Le 21 juin 2022, M. Jean-Jacques Talpin, directeur de la publication de Magcentre.fr, a répondu que le terme de « publi-reportage » utilisé par Mme Hummel pour qualifier l’article en cause lui paraissait « inapproprié », puisque l’article traitait de la grenadine « sous l’angle d’un fait de société et ne [pouvait] donc être considéré comme une quelconque promotion de sa consommation ». Il écrit que « la marque Codifrance n’a pas de lien spécifique avec ce produit » et que « les articles publiés dans cette rubrique “conso” ne sont ni choisis ni relus par Codifrance ». M. Talpin précise en conclusion : « Nous signalons en pied d’article le financement de cette rubrique par la marque Codifrance sous la forme d’un partenariat classique qui exclut toute intervention rédactionnelle de la marque, avant ou après publication. »
Analyse du CDJM
➔ Le CDJM rappelle qu’est considérée communément comme publi-reportage une publicité déguisée en contenu journalistique. La déontologie interdit aux journalistes de collaborer à des démarches publicitaires, donc à un publi-reportage. De son côté, le parrainage est l’association d’un tiers à la publication d’un article ou à la diffusion d’une émission d’information afin de bénéficier d’une visibilité, sans interférence de sa part avec les contenus proposés.
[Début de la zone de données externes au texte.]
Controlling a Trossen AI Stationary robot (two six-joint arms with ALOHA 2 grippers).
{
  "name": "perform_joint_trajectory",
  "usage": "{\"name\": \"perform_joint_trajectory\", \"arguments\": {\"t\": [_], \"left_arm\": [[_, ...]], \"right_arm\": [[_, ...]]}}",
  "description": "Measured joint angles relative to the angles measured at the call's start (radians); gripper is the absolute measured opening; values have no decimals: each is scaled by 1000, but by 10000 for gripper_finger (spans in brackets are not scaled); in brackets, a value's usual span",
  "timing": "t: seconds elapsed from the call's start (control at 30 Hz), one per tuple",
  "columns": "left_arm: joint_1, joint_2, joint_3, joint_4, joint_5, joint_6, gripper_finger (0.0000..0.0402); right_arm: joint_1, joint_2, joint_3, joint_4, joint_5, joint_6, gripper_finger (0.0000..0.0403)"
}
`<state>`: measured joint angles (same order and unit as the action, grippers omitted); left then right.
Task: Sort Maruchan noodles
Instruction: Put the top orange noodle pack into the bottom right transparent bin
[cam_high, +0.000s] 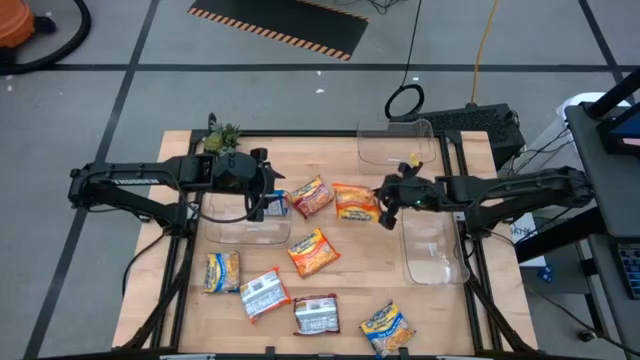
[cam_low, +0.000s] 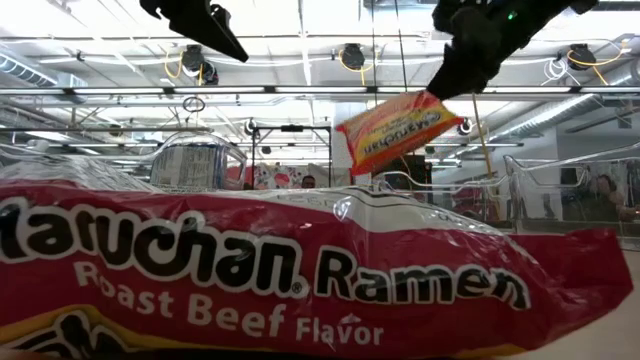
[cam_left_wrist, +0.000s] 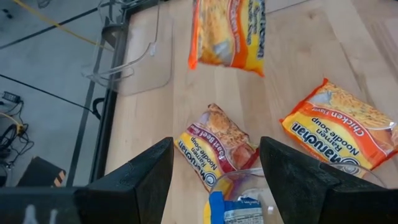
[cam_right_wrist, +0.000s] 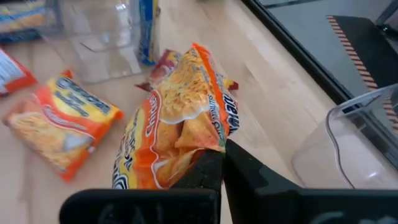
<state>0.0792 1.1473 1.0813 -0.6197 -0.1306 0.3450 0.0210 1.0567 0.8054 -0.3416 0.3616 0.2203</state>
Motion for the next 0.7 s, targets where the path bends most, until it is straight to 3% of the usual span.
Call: {"name": "perform_joint_trajectory", "arguments": {"t": [0.17,0.37,0.53,0.7], "left_arm": [[0,0,0,-5,0,1,243],[0,0,0,32,0,1,243],[0,0,0,28,0,-30,243],[-2,-1,-33,6,1,-134,243]], "right_arm": [[21,-16,106,-216,15,110,0],[60,36,362,-615,28,260,0],[73,69,546,-761,32,384,0],[72,71,647,-880,29,418,0]]}}
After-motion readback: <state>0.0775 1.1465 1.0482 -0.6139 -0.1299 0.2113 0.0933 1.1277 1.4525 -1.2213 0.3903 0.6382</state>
➔ L’article en cause est consacré à un sirop entrant dans la composition de différentes boissons, la grenadine. Il relève de l’information service aux consommateurs sur un produit générique, évoquant son histoire, sa composition et son utilisation. Il n’indique pas de lieux de vente de ce produit. Le CDJM note qu’une seule marque de fabricant de sirop de grenadine est citée dans l’article, les sirops Monin, dont un cadre est interrogé. Mais rien n’indique que l’éditeur de Magcentre.fr ait un intérêt commercial à citer cette marque plus qu’une autre.
➔ En pied de l’article apparaît la mention « Rubrique Conso soutenue par Codifrance » à côté du logo de la société Codifrance, dans lequel les marques grand public de ce distributeur (Coccinelle, Cocci Market, Panier Sympa) sont représentées par des images de petite taille difficilement identifiables. Cela signale le partenariat entre Codifrance et le média, et, indirectement, les enseignes grand public du distributeur.
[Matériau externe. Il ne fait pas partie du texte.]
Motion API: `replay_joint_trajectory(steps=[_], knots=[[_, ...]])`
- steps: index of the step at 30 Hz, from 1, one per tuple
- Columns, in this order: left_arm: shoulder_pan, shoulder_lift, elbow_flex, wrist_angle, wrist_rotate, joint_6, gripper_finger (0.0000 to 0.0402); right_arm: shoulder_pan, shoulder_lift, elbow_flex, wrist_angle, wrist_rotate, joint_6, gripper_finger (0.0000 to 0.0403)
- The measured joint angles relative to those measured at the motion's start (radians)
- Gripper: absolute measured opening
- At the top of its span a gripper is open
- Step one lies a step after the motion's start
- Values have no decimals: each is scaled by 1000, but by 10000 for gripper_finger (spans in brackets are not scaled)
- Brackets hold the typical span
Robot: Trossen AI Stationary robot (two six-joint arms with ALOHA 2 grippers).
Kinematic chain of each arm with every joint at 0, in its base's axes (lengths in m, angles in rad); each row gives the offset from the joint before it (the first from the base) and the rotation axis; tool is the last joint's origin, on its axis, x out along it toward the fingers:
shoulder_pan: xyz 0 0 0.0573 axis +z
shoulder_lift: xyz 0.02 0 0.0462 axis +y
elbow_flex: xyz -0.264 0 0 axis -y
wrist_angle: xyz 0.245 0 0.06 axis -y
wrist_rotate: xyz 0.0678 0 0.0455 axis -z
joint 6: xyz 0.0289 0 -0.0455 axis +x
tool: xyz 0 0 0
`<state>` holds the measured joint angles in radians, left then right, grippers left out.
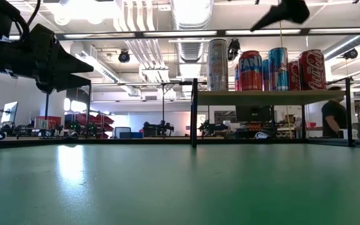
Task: Place canned beverage on shelf
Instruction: Return to Home Position
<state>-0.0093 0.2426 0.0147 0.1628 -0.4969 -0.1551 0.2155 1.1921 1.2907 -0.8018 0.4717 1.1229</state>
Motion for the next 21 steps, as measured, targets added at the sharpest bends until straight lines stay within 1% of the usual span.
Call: replay_joint_trajectory(steps=[2, 4, 6, 8, 9, 12, 14, 16, 18, 21], knots=[[0, 0, 0, 0, 0, 0, 384, 3, -61, -112, 106, 0, -28, 372], [0, 0, 0, 0, 0, 0, 384, 3, -116, -208, 170, -13, -63, 372], [0, 0, 0, 0, 0, 0, 384, 2, -168, -310, 252, -61, -117, 372], [0, 0, 0, 0, 0, 0, 384, 2, -219, -415, 368, -130, -181, 372], [0, 0, 0, 0, 0, 0, 384, 3, -244, -467, 429, -147, -202, 372], [0, 0, 0, 0, 0, 0, 384, 2, -313, -615, 663, -129, -295, 372], [0, 0, 0, 0, 0, 0, 384, 1, -349, -711, 794, -121, -426, 372], [0, 0, 0, 0, 0, 0, 384, 2, -383, -803, 889, -140, -523, 372], [0, 0, 0, 0, 0, 0, 384, 2, -404, -885, 987, -148, -547, 372], [0, 0, 0, 0, 0, 0, 384, 0, -404, -981, 1144, -128, -575, 372]])
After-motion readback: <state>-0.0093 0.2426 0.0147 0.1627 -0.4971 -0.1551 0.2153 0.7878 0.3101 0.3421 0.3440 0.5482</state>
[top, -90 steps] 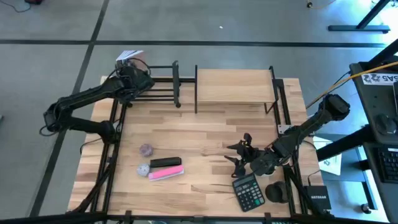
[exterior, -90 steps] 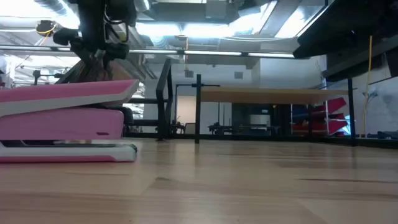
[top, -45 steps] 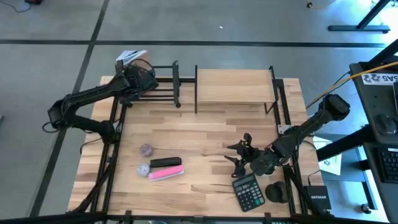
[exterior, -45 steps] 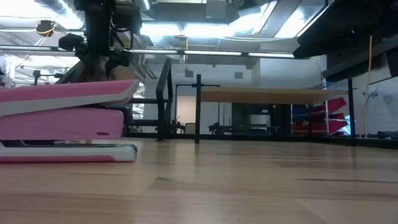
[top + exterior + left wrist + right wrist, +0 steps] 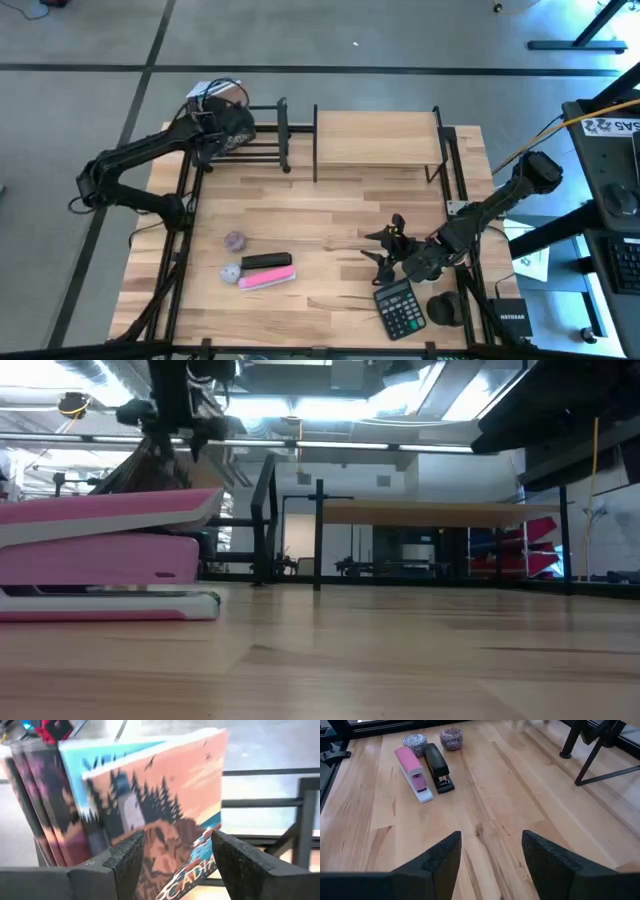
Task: Stock shelves
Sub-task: Remove the brown book from the book holder
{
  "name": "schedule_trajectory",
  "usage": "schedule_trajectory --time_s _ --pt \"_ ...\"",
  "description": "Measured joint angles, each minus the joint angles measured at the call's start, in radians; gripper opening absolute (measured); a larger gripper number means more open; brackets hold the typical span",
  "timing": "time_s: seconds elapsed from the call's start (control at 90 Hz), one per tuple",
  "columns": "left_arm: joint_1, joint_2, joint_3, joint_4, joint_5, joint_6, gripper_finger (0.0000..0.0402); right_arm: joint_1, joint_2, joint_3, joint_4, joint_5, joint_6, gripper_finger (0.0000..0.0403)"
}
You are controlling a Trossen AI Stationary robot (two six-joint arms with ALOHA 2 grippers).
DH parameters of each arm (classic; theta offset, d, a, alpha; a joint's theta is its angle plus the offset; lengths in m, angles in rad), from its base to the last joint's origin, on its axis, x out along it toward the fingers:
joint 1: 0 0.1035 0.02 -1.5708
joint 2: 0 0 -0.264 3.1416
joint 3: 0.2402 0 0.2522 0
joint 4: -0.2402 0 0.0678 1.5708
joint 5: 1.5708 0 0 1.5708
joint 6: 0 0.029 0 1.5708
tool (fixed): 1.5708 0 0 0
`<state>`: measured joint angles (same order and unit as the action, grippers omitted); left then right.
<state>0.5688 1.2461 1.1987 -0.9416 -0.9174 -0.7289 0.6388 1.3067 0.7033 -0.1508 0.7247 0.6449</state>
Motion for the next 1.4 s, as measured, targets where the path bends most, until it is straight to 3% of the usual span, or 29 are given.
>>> schedule_trajectory --time_s 0.256,0.422,0.678,0.822,0.978,1.111,1.4 --pt "0.029 0.032 0.158 0.177 0.152 0.351 0.0201 -0.009 0.000 0.000 0.021 -0.006 -0.069 0.0195" --pt "0.074 0.116 0.265 0.166 0.247 0.525 0.0182 -0.054 0.000 0.000 0.047 -0.075 -0.094 0.0195" --pt "0.135 0.258 0.282 0.150 0.355 0.720 0.0161 -0.099 0.000 0.000 0.048 -0.120 -0.103 0.0195" --pt "0.156 0.315 0.282 0.150 0.362 0.814 0.0160 -0.098 0.000 0.000 0.047 -0.129 -0.123 0.0195" --pt "0.166 0.331 0.283 0.160 0.298 0.818 0.0160 -0.098 0.000 0.000 0.046 -0.142 -0.131 0.0195" --pt "0.192 0.331 0.307 0.145 0.334 0.795 0.0173 -0.098 0.000 0.000 0.047 -0.142 -0.158 0.0195" --pt "0.259 0.331 0.317 0.103 0.396 0.731 0.0250 -0.098 0.000 0.000 0.047 -0.142 -0.159 0.0195"
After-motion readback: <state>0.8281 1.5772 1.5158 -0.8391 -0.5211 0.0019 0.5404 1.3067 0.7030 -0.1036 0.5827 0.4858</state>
Cet accord de partenariat « exclut », assure M. Jean-Jacques Talpin, le directeur de la publication de Magcentre.fr, dans sa réponse au CDJM, « toute intervention rédactionnelle de la marque, avant ou après publication ». Le CDJM en prend acte et considère que le contenu éditorial n’étant pas contrôlé par l’annonceur, le grief n’est pas constitué.
➔ Le CDJM suggère cependant que, par souci de clarté pour le public, l’expression « Rubrique conso soutenue par Codifrance » soit complétée par une mention indiquant par exemple qu’il n’y a aucune intervention de la marque dans le contenu publié.
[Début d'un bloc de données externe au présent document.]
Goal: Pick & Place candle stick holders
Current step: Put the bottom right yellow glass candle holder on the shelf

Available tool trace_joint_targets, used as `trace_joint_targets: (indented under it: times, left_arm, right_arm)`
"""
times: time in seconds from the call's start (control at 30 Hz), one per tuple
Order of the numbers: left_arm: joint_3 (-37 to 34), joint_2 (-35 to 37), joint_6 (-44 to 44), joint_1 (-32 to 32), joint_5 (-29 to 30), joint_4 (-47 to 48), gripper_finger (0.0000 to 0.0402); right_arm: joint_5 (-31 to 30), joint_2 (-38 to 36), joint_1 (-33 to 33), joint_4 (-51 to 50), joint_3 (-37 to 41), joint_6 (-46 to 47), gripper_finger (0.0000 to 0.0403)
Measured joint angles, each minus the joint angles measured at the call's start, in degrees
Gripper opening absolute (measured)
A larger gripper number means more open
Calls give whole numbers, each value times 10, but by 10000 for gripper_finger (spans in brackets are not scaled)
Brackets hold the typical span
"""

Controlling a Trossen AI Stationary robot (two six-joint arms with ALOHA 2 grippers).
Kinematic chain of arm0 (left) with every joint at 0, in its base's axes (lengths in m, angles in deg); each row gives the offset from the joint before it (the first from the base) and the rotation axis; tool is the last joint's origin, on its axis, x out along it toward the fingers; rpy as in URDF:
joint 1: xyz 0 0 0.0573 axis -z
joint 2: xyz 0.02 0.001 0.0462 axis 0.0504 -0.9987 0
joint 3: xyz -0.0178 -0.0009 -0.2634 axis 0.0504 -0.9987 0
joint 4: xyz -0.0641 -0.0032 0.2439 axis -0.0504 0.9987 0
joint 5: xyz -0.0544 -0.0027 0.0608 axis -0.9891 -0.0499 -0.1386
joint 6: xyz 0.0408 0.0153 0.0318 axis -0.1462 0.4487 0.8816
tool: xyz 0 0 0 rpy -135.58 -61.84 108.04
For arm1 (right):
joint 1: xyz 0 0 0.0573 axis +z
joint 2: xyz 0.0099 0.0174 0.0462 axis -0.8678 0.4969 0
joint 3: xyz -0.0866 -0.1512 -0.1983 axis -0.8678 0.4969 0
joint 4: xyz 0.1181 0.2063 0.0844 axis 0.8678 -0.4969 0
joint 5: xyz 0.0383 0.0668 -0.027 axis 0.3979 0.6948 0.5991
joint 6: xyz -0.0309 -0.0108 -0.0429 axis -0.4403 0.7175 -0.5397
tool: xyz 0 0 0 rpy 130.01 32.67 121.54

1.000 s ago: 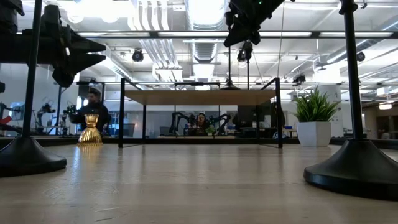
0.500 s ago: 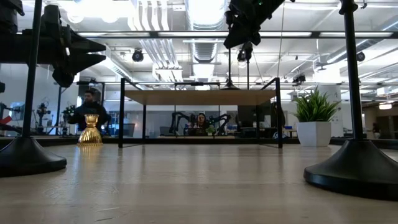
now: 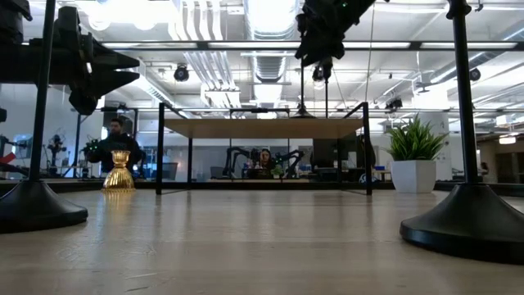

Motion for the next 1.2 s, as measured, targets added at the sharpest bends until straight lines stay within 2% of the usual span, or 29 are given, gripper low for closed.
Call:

Le CDJM note également qu’il n’est pas certain que cette rubrique consommation existerait sans cet apport financier de Codifrance. Il rappelle que la maîtrise de l’agenda éditorial du média (que publie-t-on ? sous quelle forme ? quand ?) ne peut être abandonnée aux annonceurs et fait partie intégrante de la déontologie du journalisme.
Conclusion
Le CDJM, réuni le 13 septembre 2022 en séance plénière, estime que la règle déontologique de distinction entre publicité et information n’a pas été enfreinte.
La saisine est déclarée non fondée.
Cette décision a été prise par consensus.